▸ **Your goal**
Should a picture appear anywhere in the data, omit it and copy everything else exactly.

[Supplied data Boundary: Start]

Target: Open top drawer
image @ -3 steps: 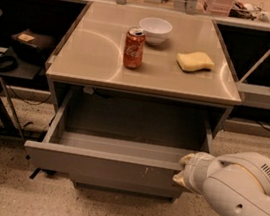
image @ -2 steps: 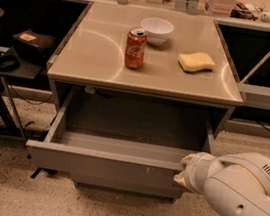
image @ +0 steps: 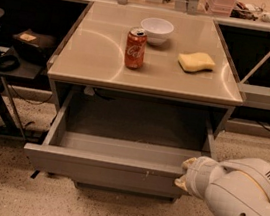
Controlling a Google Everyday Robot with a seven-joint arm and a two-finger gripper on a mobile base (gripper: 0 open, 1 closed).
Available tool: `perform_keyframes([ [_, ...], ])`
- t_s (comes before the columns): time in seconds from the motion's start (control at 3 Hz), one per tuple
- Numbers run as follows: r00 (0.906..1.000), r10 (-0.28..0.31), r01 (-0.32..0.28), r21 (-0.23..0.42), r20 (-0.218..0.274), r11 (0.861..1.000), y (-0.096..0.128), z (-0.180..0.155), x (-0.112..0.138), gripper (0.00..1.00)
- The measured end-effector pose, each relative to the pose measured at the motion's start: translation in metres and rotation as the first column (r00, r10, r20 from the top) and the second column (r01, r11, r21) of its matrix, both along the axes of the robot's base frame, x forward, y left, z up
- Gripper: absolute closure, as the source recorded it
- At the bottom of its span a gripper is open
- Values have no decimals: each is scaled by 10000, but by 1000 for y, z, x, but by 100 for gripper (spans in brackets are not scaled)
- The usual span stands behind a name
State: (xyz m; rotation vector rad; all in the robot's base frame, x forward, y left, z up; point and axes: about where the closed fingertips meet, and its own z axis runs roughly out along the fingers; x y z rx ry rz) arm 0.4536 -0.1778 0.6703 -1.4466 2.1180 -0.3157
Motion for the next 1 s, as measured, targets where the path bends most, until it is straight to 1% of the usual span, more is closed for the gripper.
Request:
perform_keyframes([
  [0.33,10000,-36,36,-45,-33,10000,-2,-1,-11,100],
  [0.67,10000,-35,35,-45,-32,10000,-2,0,-11,100],
  [1.0,10000,-69,69,-91,-68,9999,-4,-2,-22,100],
])
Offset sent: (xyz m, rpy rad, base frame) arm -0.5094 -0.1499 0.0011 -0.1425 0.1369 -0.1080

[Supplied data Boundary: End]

▸ **Output of the exercise**
Target: Open top drawer
image @ -3 steps: 
image @ -2 steps: 
image @ +0 steps: 
Controlling a Google Everyday Robot with a seven-joint arm and a two-finger gripper on a mobile base (gripper: 0 open, 1 closed).
Available tool: `perform_keyframes([ [_, ...], ])`
- t_s (comes before the columns): time in seconds from the motion's start (control at 3 Hz), one per tuple
- Numbers run as follows: r00 (0.906..1.000), r10 (-0.28..0.31), r01 (-0.32..0.28), r21 (-0.23..0.42), r20 (-0.218..0.274), r11 (0.861..1.000), y (-0.096..0.128), z (-0.180..0.155), x (-0.112..0.138), gripper (0.00..1.00)
- The measured end-effector pose, each relative to the pose measured at the motion's start: translation in metres and rotation as the first column (r00, r10, r20 from the top) and the second column (r01, r11, r21) of its matrix, both along the axes of the robot's base frame, x forward, y left, z up
- Gripper: absolute closure, as the source recorded it
- At the bottom of its span a gripper is open
- Values have no decimals: each is scaled by 10000, but by 1000 for y, z, x, but by 100 for gripper (spans in brackets are not scaled)
- The usual span stands behind a name
State: (xyz m; rotation vector rad; all in the robot's base frame, x forward, y left, z up; point and axes: about where the closed fingertips meet, and its own z axis runs roughly out along the fingers; x y z rx ry rz) arm 0.4536 -0.1778 0.6703 -1.4466 2.1180 -0.3157
Motion for the next 1 s, as measured, targets where the path bends most, until it is straight to 1% of the usual span, more is closed for the gripper.
Request:
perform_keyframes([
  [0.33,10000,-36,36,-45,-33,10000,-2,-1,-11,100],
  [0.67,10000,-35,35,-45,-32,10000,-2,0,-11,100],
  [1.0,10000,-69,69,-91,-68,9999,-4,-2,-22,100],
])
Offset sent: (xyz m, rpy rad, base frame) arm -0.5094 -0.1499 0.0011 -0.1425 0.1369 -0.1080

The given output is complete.